Carl von Marr (February 14, 1858 – July 10, 1936) was an American-born German painter whose work encompassed religious and mythological subjects, genre, and portraits. He was also a professor of art in Munich.

==Biography==
He was born in Milwaukee, Wisconsin. He was a pupil of Henry Vianden in Milwaukee, of Martin Schauß in Weimar, of Karl Gussow in Berlin, and subsequently of Otto Seitz at the Academy of Fine Arts Munich.
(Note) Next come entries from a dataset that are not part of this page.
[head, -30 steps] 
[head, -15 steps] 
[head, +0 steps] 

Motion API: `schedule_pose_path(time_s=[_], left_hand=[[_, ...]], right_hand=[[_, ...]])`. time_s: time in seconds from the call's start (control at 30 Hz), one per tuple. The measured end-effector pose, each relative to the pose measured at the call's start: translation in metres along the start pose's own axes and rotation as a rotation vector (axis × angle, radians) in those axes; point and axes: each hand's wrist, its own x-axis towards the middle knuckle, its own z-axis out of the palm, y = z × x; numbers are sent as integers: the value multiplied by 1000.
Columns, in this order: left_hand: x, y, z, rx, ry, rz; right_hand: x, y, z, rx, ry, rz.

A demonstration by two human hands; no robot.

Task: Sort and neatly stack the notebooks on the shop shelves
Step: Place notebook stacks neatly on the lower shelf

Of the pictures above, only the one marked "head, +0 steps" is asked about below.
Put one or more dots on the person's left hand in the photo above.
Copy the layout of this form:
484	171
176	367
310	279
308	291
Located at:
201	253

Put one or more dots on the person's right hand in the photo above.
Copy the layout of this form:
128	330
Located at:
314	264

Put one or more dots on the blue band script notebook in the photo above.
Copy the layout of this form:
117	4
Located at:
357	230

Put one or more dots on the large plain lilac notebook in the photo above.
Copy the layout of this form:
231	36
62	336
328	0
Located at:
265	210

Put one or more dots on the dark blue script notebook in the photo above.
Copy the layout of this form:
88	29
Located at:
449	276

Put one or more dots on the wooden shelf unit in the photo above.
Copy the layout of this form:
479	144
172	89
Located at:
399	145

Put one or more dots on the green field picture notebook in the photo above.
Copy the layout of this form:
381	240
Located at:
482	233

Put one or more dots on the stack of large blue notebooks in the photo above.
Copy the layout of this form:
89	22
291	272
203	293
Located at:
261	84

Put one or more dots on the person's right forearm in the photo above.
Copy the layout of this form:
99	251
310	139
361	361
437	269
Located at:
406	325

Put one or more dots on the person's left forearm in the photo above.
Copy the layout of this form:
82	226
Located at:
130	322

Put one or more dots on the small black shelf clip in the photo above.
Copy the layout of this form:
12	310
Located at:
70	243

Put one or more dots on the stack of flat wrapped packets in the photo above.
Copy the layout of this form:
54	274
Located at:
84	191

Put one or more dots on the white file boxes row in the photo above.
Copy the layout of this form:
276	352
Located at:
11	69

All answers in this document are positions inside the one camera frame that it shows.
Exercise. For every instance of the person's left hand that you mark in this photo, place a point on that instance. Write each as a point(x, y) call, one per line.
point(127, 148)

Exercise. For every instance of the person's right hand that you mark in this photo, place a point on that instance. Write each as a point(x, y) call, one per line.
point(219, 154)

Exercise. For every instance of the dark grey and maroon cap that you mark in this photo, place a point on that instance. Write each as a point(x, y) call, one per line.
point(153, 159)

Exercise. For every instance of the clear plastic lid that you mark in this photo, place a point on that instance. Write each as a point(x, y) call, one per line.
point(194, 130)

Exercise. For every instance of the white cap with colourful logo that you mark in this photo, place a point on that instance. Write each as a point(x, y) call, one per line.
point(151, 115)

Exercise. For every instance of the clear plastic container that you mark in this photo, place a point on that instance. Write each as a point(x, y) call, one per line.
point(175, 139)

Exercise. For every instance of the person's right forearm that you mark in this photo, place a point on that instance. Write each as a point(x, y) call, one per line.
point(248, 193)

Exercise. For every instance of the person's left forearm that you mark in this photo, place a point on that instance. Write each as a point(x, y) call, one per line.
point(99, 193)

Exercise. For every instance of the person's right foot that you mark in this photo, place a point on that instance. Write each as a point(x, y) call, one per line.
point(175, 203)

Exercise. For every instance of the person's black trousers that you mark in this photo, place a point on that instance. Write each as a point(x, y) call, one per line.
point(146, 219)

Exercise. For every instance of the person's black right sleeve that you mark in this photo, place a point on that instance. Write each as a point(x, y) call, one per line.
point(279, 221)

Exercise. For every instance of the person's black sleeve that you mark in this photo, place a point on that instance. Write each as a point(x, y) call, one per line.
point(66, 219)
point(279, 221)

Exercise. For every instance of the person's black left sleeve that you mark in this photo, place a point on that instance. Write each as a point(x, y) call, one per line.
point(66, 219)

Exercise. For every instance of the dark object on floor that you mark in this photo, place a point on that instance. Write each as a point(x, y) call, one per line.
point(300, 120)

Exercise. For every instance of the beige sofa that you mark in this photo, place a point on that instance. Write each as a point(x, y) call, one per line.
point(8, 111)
His first work, Ahasuerus, the Wandering Jew, received a medal in Munich. One of his pictures, Episode of 1813, was (as of 1911) in the Royal Hanover Gallery. His Germany in 1906 received a gold medal in Munich, and was (as of 1911) in the Prussian Royal Academy at Königsberg. A large canvas, The Flagellants, painted in 1889, is now in the collection of the Museum of Wisconsin Art, in West Bend, Wisconsin, on permanent loan from the City of Milwaukee. It received a gold medal at the Munich Exposition in 1889, a gold medal at the International Exhibition, Berlin in 1890 and a gold medal at the Columbian Exposition, Chicago World's Fair in 1893. Another canvas, Summer Afternoon, originally from the Phoebe Hearst collection, in 1911 in the permanent collection of the University of California, Berkeley, received a gold medal in Berlin, in 1892.

Marr became a professor at the Academy of Fine Arts in Munich in 1893, and in 1895 a member of the Berlin Academy of Arts. In 1916 Marr married Elsie Fellerer Messerschmitt, the widow of the painter Pius Ferdinand Messerschmitt. They had two daughters together. In 1917, Marr was appointed a privy councilor to the Bavarian government. He was forced to flee to Switzerland during the Bavarian Council Republic, which put a price on his head because of this political connection. In 1919, Marr became the director of the Royal Academy in Munich, where he continued to work until his retirement in 1923. He was diagnosed with cancer in 1934. Marr died on 10 July 1936 and is buried at the Solln Cemetery in Munich.